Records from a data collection
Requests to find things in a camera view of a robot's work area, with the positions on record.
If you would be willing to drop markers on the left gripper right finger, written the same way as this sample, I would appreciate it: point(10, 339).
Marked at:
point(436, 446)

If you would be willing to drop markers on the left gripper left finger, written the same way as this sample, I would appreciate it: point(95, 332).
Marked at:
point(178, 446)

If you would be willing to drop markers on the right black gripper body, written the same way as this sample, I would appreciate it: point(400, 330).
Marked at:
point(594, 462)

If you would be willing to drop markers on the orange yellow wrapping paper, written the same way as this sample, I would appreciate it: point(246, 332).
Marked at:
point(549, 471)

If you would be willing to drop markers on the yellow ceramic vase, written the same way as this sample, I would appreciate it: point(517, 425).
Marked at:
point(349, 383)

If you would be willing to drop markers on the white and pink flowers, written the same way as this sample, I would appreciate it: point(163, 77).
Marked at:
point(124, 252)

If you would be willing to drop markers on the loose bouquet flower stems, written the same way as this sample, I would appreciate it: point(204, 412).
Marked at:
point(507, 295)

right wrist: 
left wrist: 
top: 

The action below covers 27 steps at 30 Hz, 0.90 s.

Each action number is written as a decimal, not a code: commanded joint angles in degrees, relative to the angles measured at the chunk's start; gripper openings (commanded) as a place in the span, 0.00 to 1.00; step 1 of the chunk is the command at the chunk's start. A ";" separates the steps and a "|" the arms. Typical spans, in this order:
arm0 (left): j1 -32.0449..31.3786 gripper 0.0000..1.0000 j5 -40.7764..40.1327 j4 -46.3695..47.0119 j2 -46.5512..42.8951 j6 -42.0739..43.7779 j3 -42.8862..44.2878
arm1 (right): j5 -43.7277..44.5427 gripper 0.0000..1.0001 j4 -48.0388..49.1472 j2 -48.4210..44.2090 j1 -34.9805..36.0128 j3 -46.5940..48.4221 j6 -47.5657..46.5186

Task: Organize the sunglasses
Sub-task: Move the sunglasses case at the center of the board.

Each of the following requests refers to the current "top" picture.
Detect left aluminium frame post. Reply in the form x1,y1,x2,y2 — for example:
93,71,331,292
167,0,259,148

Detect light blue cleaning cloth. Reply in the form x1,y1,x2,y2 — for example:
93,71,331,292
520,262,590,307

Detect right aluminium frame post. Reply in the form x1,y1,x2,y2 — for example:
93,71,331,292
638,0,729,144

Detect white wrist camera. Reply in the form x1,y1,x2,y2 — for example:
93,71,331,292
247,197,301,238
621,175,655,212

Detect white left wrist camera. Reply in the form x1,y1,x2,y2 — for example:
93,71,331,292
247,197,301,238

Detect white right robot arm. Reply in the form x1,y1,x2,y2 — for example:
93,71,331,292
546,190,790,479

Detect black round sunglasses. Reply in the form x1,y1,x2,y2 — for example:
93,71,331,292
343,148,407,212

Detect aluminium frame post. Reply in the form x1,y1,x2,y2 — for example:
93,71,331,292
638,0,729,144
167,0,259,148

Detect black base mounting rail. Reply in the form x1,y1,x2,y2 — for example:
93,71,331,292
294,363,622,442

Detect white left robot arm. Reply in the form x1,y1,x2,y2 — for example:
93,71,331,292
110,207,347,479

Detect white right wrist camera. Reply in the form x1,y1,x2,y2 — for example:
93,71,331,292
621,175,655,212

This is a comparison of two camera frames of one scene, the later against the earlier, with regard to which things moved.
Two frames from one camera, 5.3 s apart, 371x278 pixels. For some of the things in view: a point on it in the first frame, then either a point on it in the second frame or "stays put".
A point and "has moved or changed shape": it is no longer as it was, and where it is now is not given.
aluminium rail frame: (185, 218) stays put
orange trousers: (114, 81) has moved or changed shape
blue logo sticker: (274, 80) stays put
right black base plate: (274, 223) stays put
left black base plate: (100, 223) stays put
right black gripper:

Problem details
Pick every line of the data that includes the string "sample".

Reply
If you would be willing to drop markers on the left gripper right finger, written the same way as this sample, I would appreciate it: point(10, 339).
If you would be willing to drop markers on the left gripper left finger, written the same way as this sample, I would appreciate it: point(95, 332).
If you would be willing to drop markers on the right black gripper body, written the same way as this sample, I would appreciate it: point(400, 330).
If you would be willing to drop markers on the orange yellow wrapping paper, written the same way as this sample, I would appreciate it: point(246, 332).
If you would be willing to drop markers on the yellow ceramic vase, written the same way as this sample, I would appreciate it: point(517, 425).
If you would be willing to drop markers on the white and pink flowers, written the same way as this sample, I would appreciate it: point(163, 77).
If you would be willing to drop markers on the loose bouquet flower stems, written the same way as this sample, I would appreciate it: point(204, 412).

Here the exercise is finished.